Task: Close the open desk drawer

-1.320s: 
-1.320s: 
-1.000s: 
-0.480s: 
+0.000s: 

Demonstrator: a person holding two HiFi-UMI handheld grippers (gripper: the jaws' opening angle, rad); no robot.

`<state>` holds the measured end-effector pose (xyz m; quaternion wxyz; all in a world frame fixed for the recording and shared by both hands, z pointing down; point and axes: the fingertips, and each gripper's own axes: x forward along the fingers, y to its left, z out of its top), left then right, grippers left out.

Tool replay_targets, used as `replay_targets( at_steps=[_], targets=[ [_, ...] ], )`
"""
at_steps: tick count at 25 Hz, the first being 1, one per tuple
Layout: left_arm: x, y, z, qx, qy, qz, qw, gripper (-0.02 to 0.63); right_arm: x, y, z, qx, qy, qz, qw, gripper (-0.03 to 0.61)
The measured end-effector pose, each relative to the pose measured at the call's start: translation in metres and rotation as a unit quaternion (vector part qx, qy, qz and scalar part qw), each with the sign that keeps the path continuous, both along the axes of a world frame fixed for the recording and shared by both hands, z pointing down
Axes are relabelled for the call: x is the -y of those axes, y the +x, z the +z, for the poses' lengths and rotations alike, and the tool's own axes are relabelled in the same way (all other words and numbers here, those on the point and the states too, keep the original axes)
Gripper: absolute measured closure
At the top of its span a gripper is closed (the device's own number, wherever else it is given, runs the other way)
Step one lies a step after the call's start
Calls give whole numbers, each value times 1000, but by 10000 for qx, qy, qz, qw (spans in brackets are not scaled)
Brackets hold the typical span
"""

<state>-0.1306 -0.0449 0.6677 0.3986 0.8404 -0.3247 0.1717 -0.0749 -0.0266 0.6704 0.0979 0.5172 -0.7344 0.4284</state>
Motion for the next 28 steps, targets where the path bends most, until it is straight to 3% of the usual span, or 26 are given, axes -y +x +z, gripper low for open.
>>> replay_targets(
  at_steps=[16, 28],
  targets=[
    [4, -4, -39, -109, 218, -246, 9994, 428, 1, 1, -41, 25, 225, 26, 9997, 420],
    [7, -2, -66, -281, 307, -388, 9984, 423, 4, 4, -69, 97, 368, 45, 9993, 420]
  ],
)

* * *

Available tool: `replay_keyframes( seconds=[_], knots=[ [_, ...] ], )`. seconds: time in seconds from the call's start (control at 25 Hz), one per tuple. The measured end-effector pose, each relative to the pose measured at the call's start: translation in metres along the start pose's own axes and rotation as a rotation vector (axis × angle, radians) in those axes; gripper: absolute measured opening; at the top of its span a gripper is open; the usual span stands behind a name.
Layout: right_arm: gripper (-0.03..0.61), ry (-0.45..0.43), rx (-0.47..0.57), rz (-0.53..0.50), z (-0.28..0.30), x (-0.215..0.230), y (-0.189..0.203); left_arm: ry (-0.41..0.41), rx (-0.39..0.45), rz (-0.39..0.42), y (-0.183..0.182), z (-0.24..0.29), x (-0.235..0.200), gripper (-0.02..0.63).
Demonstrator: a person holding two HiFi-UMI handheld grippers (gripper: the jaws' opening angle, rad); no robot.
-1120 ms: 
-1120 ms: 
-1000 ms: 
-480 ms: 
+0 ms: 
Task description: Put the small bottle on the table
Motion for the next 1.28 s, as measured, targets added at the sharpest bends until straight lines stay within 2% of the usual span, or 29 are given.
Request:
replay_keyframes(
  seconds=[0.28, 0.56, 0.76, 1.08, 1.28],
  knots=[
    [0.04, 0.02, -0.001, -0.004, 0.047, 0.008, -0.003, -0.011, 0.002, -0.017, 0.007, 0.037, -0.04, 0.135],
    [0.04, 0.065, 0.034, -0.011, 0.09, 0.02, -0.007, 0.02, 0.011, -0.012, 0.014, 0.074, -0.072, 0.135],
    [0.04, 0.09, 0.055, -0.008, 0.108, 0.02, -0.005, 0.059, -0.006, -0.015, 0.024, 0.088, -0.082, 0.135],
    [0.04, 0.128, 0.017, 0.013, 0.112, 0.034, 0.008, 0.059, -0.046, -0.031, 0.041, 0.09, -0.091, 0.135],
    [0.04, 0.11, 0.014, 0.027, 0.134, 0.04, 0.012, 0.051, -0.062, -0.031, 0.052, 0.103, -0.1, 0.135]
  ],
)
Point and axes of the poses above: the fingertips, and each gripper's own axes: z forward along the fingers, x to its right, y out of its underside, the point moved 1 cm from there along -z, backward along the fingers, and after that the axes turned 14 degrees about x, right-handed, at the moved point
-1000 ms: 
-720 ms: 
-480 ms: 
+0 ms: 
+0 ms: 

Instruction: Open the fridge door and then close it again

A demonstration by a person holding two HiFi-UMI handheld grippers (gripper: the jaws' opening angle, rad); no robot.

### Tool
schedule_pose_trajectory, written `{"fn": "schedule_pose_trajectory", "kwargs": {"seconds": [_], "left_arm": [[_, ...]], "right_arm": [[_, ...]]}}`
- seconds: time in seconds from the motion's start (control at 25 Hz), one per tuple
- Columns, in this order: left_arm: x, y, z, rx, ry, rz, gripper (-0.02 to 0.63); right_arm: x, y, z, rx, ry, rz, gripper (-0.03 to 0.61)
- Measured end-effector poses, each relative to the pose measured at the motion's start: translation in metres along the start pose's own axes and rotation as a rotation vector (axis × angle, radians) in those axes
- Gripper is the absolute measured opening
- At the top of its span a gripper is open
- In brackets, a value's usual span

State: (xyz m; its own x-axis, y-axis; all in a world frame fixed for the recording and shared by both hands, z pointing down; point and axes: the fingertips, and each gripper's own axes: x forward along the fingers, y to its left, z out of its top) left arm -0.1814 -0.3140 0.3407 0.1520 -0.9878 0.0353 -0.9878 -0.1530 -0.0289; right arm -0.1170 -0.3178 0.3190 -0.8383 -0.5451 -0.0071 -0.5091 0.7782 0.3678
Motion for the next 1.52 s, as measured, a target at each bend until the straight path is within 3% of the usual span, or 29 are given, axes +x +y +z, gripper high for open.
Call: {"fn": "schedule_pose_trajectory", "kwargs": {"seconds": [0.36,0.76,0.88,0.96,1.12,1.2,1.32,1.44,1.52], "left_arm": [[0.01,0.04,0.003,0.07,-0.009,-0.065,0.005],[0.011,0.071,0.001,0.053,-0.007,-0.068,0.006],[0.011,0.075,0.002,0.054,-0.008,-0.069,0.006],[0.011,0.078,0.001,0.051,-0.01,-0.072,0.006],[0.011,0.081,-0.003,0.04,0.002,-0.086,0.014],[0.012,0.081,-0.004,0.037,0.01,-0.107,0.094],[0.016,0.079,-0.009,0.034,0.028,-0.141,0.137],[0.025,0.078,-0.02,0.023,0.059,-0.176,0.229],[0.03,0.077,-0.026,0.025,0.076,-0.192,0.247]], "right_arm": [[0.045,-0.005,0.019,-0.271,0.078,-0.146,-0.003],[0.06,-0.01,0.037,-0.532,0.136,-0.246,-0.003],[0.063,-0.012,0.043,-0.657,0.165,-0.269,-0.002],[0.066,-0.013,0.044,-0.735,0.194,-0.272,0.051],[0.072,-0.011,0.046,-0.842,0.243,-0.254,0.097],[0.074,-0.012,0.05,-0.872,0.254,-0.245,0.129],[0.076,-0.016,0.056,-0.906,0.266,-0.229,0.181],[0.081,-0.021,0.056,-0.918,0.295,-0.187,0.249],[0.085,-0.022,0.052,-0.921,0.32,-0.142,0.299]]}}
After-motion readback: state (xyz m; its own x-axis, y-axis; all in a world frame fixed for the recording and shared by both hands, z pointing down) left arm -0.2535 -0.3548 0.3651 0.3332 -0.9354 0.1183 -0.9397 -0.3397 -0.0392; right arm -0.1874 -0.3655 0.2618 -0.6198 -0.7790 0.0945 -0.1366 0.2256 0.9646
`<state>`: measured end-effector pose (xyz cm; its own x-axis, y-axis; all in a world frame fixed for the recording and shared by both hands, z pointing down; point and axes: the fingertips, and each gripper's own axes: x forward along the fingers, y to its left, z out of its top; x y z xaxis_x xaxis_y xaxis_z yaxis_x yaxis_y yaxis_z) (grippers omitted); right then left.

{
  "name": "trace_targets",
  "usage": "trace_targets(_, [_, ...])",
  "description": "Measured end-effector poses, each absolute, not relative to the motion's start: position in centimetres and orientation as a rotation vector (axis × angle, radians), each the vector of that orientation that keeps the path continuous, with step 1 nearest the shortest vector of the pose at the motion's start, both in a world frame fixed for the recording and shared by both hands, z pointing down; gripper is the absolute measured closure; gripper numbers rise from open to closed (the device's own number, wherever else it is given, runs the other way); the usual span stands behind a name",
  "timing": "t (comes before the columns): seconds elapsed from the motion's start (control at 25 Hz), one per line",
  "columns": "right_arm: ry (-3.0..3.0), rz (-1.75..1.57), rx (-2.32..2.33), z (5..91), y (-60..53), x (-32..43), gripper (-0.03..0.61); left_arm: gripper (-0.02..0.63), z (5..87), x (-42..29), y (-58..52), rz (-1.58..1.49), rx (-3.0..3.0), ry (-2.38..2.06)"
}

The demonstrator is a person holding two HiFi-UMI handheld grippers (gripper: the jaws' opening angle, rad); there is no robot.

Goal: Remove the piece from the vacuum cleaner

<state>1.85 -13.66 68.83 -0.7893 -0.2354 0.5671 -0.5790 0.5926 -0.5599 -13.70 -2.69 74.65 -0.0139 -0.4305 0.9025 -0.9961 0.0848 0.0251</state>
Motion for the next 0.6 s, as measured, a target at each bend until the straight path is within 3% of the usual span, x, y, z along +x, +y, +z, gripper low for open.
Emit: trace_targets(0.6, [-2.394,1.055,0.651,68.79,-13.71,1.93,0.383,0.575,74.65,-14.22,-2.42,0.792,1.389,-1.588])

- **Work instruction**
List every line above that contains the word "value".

- **Output below**
Calls give whole numbers, each value times 1000, but by 10000 for qx, qy, qz, qw (spans in brackets are not scaled)
- In brackets, a value's usual span

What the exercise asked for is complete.